» Task details
The listing below has to be output exactly as given, less its pictures.

» Dataset content
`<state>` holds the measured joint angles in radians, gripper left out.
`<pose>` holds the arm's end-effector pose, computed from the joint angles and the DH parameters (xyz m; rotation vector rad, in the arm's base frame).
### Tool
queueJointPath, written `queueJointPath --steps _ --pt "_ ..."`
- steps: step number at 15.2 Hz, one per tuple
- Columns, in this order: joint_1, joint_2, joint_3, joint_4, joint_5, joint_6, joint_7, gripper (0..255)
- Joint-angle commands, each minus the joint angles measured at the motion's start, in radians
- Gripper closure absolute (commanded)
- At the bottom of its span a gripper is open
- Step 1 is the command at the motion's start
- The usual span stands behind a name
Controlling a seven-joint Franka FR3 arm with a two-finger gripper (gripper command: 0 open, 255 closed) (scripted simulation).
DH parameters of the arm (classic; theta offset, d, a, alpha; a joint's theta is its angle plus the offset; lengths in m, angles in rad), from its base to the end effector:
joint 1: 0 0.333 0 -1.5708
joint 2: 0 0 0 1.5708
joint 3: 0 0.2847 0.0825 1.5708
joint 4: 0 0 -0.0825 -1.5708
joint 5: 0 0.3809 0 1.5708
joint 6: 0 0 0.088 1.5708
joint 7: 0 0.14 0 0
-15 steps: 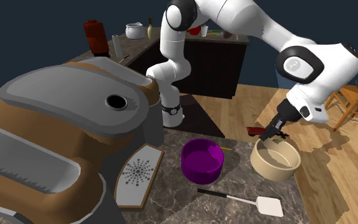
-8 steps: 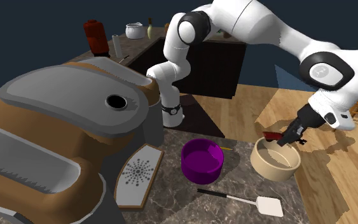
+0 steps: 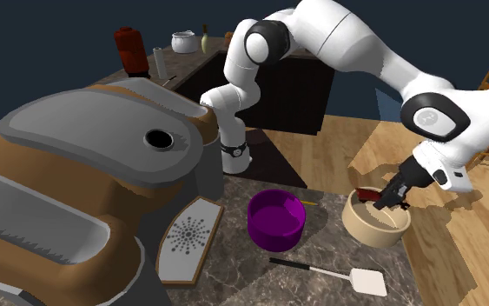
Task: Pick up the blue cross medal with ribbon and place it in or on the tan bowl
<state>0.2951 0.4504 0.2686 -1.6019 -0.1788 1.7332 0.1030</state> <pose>0.5375 0.2997 0.2977 2.8724 0.7466 -0.3995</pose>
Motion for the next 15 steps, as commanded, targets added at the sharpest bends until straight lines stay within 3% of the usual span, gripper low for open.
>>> queueJointPath --steps 1,11,12,15 --pt "0.000 0.007 -0.001 -0.016 -0.002 0.023 0.003 255" --pt "0.001 0.023 -0.003 -0.034 -0.007 0.056 0.008 255" --pt "0.001 0.023 -0.003 -0.034 -0.007 0.056 0.008 0" --pt "0.001 0.023 -0.003 -0.034 -0.007 0.056 0.008 0"
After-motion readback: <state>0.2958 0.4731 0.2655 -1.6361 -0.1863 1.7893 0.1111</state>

» Response area
`<state>` holds the measured joint angles in radians, gripper left out.
`<pose>` holds the arm's end-effector pose, computed from the joint angles and the DH parameters (xyz m; rotation vector rad, in the arm's base frame).
### Tool
queueJointPath, written `queueJointPath --steps _ --pt "_ ..."`
- steps: step number at 15.2 Hz, one per tuple
- Columns, in this order: joint_1, joint_2, joint_3, joint_4, joint_5, joint_6, joint_7, gripper (0..255)
- Joint-angle commands, each minus the joint angles measured at the motion's start, in radians
- Gripper closure absolute (commanded)
- At the bottom of its span a gripper is open
- Step 1 is the command at the motion's start
- The usual span stands behind a name
Controlling a seven-joint Franka FR3 arm with a two-finger gripper (gripper command: 0 open, 255 closed) (scripted simulation).
DH parameters of the arm (classic; theta offset, d, a, alpha; a joint's theta is its angle plus the offset; lengths in m, angles in rad), from its base to the end effector:
joint 1: 0 0.333 0 -1.5708
joint 2: 0 0 0 1.5708
joint 3: 0 0.2847 0.0825 1.5708
joint 4: 0 0 -0.0825 -1.5708
joint 5: 0 0.3809 0 1.5708
joint 6: 0 0 0.088 1.5708
joint 7: 0 0.14 0 0
-15 steps: 
-8 steps: 
+0 steps: 
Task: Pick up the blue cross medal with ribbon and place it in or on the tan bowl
<state>0.2951 0.4504 0.2686 -1.6019 -0.1788 1.7332 0.1030</state> <pose>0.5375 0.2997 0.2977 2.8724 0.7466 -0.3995</pose>
Motion for the next 15 steps, as commanded, targets added at the sharpest bends until straight lines stay within 3% of the usual span, gripper low for open.
>>> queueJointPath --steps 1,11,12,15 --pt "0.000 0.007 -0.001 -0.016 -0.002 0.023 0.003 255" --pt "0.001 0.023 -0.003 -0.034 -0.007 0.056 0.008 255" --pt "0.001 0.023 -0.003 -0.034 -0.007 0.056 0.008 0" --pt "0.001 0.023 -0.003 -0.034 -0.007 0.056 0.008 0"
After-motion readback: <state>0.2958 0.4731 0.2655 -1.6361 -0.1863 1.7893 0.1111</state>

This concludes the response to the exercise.